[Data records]

<<<<

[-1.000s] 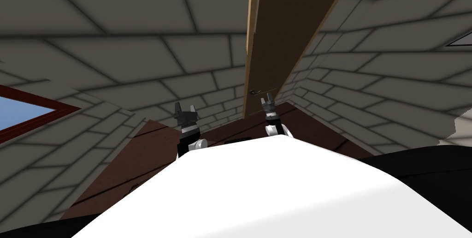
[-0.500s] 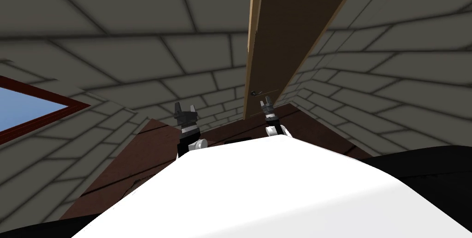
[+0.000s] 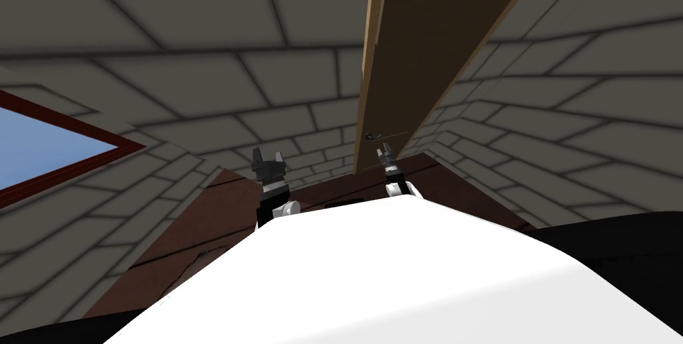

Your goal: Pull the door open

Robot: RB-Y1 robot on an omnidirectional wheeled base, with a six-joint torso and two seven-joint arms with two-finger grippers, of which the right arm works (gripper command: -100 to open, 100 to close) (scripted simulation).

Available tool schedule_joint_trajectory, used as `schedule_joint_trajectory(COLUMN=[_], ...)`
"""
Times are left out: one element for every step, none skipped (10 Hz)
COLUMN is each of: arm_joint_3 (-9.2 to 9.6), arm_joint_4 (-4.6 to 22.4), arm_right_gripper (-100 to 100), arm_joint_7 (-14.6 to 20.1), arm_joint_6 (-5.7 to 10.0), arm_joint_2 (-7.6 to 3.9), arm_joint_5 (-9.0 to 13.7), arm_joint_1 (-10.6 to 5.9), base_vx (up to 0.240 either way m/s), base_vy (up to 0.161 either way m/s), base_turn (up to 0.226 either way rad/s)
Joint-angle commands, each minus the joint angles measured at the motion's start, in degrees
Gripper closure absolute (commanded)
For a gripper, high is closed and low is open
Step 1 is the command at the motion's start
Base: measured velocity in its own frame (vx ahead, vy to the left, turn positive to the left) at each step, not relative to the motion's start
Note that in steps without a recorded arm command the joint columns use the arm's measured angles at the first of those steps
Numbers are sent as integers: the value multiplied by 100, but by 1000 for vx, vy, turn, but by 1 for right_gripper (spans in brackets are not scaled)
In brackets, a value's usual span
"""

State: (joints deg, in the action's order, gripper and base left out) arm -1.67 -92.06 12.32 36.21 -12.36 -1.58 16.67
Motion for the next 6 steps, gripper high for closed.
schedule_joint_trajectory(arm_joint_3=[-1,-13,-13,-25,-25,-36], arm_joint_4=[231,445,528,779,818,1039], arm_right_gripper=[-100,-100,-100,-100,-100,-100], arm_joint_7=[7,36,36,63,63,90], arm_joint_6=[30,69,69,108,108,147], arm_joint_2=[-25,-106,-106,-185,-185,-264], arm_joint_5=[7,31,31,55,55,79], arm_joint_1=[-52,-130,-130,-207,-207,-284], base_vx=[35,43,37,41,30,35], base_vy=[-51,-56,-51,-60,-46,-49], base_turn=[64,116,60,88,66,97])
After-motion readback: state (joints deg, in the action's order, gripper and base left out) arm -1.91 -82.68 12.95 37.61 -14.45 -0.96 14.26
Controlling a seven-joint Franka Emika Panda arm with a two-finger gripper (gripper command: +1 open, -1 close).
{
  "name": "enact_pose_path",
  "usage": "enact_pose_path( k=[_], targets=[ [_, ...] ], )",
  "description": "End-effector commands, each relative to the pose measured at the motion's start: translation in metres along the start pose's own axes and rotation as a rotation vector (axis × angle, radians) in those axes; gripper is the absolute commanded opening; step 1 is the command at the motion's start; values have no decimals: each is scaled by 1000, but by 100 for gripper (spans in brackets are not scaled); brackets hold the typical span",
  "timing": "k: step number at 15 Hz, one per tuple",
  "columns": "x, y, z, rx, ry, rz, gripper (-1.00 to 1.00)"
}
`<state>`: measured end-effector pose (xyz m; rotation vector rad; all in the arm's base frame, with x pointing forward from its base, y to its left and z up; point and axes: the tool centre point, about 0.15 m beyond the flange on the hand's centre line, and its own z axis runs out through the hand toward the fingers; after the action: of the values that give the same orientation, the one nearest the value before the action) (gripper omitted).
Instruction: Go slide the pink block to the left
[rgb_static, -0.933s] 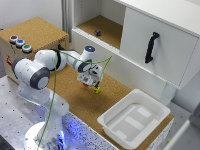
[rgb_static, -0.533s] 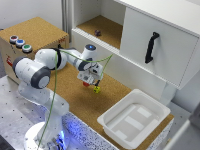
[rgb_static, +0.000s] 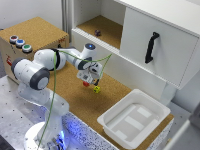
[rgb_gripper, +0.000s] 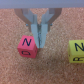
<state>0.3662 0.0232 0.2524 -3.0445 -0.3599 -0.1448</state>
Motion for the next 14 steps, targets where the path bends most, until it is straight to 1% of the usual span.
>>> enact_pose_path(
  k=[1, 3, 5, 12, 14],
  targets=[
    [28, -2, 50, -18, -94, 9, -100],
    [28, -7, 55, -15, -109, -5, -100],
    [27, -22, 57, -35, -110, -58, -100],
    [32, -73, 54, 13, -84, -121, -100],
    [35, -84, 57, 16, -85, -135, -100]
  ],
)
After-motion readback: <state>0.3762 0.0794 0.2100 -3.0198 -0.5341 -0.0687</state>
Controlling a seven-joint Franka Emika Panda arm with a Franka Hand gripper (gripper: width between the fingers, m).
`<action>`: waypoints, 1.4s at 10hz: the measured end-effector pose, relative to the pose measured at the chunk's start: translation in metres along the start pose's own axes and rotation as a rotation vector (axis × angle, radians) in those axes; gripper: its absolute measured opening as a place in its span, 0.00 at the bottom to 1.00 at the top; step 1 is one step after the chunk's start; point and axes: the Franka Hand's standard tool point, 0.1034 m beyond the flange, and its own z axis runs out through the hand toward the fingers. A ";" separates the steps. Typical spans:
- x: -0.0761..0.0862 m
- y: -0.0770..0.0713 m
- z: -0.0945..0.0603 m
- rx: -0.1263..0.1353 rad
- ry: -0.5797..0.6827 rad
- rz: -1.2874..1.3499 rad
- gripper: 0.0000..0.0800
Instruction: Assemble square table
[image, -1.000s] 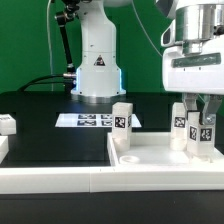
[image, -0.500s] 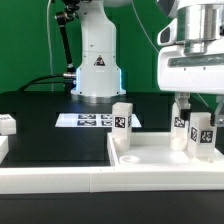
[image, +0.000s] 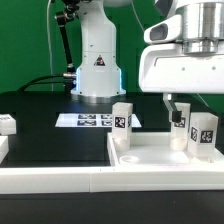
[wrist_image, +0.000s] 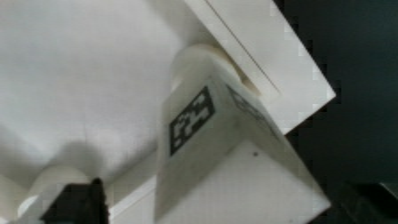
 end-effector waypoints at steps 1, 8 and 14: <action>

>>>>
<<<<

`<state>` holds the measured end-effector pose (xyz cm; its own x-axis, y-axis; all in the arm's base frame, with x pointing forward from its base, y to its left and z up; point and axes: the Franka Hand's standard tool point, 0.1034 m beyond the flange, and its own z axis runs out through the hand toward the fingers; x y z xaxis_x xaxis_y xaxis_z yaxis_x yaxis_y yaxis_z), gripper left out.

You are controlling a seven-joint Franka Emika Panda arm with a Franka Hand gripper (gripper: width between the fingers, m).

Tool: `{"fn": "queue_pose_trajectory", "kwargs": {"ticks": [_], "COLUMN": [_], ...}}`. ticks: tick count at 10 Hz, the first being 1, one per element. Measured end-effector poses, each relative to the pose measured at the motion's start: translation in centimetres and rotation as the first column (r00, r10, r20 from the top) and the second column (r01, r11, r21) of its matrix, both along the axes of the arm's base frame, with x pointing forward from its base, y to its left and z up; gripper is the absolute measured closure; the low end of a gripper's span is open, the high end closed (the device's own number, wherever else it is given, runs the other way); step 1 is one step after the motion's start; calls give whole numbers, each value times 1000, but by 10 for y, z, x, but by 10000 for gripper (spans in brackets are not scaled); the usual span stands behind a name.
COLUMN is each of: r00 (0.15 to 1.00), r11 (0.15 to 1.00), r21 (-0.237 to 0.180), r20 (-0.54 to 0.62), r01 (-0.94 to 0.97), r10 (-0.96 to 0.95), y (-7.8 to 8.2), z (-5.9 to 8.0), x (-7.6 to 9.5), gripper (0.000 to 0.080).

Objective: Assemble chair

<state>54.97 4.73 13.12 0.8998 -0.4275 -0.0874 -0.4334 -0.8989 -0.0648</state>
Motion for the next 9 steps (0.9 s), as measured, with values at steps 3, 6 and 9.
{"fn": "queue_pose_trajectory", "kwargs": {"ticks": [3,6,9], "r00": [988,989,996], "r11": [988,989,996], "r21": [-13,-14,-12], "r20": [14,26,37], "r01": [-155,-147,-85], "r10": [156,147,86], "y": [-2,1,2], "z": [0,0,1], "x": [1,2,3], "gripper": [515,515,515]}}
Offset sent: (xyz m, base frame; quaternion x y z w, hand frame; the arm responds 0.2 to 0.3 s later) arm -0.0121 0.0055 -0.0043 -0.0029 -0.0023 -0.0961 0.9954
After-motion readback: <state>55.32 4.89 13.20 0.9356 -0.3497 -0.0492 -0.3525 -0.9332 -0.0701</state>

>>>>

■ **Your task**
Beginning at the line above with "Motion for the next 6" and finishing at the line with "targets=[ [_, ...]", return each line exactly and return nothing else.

■ **Exercise solution**
Motion for the next 6 steps, gripper high for closed.
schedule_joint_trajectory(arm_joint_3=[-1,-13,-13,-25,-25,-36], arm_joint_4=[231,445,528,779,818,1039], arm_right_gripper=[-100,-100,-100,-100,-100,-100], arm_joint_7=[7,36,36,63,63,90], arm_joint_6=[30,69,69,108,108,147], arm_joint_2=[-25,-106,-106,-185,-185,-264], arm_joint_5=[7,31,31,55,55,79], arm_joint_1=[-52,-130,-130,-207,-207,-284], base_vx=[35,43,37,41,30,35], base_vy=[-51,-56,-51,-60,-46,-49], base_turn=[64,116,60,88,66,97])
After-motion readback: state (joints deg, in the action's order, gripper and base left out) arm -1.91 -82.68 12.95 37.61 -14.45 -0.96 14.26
Controlling a seven-joint Franka Emika Panda arm with a two-finger gripper (gripper command: +1 open, -1 close).
{
  "name": "enact_pose_path",
  "usage": "enact_pose_path( k=[_], targets=[ [_, ...] ], )",

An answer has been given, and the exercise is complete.